The deal itself, clinched in February after Netflix declined to raise its bid for Warner Bros., still needs regulatory clearance from the Justice Department and European authorities. Several state attorneys general are also weighing legal action to block it.
Senator Elizabeth Warren, Democrat of Massachusetts, was unsparing. “The Paramount-Warner Bros. merger isn’t a done deal,” she said after the shareholder vote. “State attorneys general across the country are stepping up to stop this antitrust disaster. We need to keep up this fight.”
If it does go through, the combined entity would be a formidable beast, bringing together Paramount Skydance’s stable — CBS, CBS News, Paramount Pictures, Paramount+, BET, MTV and Nickelodeon — with WBD’s portfolio of HBO, Max, Warner Bros. film and TV studios, DC, CNN, TBS, TNT, HGTV and Discovery+. Paramount has said it expects $6 billion in cost savings from the merger, which is Wall Street shorthand for mass layoffs on a significant scale.
The ten-minute meeting was presided over by chairman Samuel Di Piazza Jr., with Zaslav, Campbell, Wiedenfels and chief communications officer Robert Gibbs in virtual attendance. Di Piazza was bullish. “We appreciate the support and confidence our stockholders have placed in us to unlock the full value of our world-class entertainment portfolio,” he said. “With Paramount, we look forward to creating an exceptional combined company that will expand consumer choice and benefit the global creative talent community.”

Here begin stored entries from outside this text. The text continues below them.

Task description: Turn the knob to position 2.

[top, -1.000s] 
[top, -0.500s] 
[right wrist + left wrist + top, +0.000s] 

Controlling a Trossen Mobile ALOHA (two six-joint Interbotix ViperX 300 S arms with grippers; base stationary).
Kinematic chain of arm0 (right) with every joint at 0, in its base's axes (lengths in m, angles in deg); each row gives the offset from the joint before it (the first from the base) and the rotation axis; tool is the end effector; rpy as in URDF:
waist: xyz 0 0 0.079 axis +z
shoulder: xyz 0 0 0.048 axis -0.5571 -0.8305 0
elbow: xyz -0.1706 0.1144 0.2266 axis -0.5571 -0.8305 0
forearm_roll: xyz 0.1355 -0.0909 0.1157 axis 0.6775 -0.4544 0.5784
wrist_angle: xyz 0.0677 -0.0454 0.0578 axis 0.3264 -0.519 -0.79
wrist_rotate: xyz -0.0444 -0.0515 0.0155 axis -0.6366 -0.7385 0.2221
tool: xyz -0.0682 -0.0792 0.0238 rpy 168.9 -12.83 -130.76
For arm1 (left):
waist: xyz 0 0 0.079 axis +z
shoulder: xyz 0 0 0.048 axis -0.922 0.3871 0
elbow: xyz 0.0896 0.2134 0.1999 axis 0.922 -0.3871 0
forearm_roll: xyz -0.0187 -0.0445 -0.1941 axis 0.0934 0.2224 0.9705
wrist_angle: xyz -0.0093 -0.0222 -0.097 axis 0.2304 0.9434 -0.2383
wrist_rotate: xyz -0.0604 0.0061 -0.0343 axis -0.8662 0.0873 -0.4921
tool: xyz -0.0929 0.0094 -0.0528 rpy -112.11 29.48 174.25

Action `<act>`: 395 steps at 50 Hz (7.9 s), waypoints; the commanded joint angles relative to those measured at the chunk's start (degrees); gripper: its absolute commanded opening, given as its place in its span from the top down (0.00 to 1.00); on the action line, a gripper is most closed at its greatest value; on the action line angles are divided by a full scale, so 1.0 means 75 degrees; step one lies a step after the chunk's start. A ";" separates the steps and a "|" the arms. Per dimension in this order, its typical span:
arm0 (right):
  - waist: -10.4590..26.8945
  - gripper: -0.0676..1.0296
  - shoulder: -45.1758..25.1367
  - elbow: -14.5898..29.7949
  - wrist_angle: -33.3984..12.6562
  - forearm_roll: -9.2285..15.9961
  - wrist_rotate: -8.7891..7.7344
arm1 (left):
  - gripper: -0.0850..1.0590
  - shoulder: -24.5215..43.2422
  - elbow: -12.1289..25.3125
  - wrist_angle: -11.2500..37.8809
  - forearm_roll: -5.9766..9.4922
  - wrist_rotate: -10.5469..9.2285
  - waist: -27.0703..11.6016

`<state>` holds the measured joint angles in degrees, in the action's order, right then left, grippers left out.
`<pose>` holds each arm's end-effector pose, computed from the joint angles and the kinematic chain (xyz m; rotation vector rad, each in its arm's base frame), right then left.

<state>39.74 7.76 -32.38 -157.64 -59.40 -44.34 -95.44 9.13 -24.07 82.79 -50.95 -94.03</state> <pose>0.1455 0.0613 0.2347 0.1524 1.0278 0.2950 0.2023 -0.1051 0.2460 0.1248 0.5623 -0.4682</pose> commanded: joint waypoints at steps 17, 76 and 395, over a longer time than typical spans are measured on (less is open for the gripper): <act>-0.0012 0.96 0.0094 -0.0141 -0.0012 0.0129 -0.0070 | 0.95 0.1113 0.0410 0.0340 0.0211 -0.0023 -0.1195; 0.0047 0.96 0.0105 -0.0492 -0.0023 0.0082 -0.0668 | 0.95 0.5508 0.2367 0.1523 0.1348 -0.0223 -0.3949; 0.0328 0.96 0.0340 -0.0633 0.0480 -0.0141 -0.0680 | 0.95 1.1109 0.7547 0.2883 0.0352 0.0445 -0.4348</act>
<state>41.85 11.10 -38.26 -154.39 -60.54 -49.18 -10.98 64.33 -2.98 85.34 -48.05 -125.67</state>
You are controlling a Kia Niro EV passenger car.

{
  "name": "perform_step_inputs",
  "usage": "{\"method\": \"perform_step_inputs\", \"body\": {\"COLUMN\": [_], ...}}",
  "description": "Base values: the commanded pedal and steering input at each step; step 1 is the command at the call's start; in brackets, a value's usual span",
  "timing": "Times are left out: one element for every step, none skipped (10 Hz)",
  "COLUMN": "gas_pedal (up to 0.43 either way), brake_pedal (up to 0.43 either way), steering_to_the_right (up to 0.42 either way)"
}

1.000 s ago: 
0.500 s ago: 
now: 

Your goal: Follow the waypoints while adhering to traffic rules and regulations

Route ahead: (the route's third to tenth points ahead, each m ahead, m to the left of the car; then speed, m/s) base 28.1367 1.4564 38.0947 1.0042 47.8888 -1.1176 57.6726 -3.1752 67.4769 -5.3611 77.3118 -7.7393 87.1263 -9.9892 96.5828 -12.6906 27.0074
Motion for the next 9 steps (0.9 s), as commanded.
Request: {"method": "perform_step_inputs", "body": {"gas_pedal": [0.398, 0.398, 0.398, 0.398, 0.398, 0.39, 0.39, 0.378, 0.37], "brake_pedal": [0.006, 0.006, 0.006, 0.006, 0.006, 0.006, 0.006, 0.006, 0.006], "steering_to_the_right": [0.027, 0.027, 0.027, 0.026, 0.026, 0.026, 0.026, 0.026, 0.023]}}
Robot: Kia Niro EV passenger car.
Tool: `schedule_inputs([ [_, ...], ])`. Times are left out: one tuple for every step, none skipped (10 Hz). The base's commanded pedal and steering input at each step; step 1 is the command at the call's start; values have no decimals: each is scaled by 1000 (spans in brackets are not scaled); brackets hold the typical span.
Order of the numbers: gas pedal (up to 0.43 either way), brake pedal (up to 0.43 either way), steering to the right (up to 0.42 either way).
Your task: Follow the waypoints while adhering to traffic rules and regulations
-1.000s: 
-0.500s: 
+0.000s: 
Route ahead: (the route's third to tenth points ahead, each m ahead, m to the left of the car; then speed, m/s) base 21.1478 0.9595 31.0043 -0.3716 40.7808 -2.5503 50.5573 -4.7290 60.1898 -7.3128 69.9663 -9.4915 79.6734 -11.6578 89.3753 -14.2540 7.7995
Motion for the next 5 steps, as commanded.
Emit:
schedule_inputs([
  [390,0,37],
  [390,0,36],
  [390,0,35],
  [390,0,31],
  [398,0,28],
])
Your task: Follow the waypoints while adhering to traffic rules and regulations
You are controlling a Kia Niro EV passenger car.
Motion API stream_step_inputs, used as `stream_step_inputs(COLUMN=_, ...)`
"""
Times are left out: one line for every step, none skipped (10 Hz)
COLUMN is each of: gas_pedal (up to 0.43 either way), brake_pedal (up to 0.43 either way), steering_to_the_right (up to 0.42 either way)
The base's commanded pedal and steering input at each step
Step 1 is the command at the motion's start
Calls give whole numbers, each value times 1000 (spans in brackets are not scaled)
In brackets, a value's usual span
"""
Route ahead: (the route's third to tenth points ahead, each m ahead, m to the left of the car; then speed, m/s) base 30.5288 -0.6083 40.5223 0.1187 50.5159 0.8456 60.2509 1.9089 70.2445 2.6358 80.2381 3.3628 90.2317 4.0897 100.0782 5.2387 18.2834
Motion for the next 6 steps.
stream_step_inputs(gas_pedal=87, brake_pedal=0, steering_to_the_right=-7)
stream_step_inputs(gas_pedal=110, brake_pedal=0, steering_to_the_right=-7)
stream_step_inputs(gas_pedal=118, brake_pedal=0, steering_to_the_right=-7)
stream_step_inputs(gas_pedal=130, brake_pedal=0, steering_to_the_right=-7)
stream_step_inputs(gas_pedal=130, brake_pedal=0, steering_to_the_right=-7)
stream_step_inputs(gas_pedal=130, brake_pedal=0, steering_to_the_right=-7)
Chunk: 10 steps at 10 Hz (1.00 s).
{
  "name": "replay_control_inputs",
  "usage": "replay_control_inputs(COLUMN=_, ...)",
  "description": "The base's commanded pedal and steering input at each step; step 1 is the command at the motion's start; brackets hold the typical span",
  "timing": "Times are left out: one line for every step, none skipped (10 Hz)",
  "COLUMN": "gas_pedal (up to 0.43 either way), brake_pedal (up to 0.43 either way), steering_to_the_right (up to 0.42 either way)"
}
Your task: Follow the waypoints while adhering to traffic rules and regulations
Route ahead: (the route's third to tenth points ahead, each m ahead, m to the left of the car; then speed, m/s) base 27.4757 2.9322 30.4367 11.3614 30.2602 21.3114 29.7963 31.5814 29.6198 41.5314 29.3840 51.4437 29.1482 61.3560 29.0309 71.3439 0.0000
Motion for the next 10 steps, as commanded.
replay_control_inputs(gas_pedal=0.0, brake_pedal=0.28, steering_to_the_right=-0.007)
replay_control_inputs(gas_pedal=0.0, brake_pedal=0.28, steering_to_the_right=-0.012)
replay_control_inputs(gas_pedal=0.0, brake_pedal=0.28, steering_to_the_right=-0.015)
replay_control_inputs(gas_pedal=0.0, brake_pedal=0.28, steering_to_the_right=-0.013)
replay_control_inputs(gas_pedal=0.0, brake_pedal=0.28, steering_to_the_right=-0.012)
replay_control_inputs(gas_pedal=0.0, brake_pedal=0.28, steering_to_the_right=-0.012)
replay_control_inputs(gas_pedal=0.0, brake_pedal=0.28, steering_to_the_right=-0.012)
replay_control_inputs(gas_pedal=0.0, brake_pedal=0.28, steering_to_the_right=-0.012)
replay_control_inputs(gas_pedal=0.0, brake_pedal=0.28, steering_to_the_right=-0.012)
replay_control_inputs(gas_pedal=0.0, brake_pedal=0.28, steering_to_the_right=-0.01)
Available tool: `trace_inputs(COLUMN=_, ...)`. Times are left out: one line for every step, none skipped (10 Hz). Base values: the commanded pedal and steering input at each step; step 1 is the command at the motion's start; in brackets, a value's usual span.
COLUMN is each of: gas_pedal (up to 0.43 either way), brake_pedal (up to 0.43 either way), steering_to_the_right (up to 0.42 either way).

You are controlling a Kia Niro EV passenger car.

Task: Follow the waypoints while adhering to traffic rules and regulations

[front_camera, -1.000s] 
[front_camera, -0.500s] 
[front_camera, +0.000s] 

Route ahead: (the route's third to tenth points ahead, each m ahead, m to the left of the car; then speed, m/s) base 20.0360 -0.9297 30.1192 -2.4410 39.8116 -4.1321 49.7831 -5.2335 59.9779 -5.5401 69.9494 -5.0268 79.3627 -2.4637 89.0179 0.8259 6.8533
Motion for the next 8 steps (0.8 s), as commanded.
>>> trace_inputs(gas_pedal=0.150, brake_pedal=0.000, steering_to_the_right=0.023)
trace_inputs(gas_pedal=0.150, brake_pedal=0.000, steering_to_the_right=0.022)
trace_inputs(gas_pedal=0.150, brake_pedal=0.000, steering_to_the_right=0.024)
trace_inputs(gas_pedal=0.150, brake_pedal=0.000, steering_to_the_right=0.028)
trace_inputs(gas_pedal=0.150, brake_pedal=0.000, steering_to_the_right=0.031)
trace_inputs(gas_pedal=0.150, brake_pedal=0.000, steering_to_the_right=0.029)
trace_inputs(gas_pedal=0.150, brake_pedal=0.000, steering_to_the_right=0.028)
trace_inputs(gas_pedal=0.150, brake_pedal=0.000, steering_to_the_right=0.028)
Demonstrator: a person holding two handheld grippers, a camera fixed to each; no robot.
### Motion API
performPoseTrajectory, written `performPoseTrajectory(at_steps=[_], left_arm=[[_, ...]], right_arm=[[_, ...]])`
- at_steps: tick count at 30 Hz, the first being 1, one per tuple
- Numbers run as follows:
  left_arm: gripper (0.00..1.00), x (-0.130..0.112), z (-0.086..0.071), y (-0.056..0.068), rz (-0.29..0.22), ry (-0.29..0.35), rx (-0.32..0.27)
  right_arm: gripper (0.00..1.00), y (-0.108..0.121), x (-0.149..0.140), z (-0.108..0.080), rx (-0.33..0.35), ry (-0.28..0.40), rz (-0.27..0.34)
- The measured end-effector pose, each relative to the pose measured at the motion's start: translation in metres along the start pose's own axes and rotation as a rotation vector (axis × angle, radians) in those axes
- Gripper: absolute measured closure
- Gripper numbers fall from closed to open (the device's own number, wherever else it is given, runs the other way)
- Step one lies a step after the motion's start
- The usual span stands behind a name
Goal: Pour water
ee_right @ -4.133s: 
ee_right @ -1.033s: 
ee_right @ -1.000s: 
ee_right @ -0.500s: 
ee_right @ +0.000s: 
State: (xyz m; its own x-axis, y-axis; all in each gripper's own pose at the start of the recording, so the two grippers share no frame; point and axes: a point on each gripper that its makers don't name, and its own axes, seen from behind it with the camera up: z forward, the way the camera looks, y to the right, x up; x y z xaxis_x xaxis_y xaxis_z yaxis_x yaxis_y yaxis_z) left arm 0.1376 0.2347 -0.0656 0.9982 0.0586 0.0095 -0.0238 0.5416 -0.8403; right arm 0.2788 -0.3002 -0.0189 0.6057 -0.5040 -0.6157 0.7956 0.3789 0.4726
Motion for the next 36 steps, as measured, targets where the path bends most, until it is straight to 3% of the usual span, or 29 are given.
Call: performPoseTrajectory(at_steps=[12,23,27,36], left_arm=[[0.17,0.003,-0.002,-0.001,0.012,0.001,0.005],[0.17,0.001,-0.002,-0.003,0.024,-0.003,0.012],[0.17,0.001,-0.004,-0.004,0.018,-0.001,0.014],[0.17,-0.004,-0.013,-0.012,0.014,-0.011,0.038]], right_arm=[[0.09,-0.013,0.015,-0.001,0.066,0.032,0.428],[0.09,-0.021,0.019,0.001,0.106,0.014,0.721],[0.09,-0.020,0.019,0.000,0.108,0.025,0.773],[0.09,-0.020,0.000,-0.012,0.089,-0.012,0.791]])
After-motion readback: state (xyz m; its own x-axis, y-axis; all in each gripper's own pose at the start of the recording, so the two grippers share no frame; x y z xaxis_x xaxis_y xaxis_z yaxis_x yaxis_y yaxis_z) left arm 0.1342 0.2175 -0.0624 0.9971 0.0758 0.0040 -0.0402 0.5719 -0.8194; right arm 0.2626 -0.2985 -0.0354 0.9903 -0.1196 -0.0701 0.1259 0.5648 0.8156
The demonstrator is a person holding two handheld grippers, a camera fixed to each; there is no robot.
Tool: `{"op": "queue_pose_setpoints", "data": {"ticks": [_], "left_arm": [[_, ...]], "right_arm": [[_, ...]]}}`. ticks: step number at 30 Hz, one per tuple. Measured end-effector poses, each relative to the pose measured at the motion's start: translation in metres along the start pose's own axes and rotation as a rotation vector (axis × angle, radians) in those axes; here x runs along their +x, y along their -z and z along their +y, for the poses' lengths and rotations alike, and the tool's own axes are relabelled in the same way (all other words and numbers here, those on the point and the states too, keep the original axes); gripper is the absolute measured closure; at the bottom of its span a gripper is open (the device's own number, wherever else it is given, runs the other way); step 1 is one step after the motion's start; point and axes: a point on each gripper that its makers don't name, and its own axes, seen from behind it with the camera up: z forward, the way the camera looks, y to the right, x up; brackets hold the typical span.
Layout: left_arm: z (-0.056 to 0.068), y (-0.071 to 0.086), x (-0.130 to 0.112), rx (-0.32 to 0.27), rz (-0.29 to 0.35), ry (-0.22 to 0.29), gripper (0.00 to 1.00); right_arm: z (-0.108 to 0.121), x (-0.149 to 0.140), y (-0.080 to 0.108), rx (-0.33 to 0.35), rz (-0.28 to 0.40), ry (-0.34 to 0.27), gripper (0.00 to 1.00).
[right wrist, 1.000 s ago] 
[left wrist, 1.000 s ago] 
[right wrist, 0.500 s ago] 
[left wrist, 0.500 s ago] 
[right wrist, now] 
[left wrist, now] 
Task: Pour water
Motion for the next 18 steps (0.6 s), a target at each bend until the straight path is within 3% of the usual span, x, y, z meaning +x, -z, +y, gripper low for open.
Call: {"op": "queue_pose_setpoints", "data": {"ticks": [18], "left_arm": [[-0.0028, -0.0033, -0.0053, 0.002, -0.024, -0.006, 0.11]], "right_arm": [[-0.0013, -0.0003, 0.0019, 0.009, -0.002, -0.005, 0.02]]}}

Zaslav echoed the sentiment. “Over the past four years, our teams have transformed Warner Bros. Discovery and returned the company to industry leadership,” he said. “Today’s stockholder approval is another key milestone toward completing this historic transaction that will deliver exceptional value to our stockholders.”
Paramount Skydance struck a similar note. “Shareholder approval marks another important milestone towards completing our acquisition of Warner Bros. Discovery,” it said in a statement, adding that it looked forward to “closing the transaction in the coming months.”
The shareholders have spoken on the merger. On the pay, they were ignored before the vote was even counted.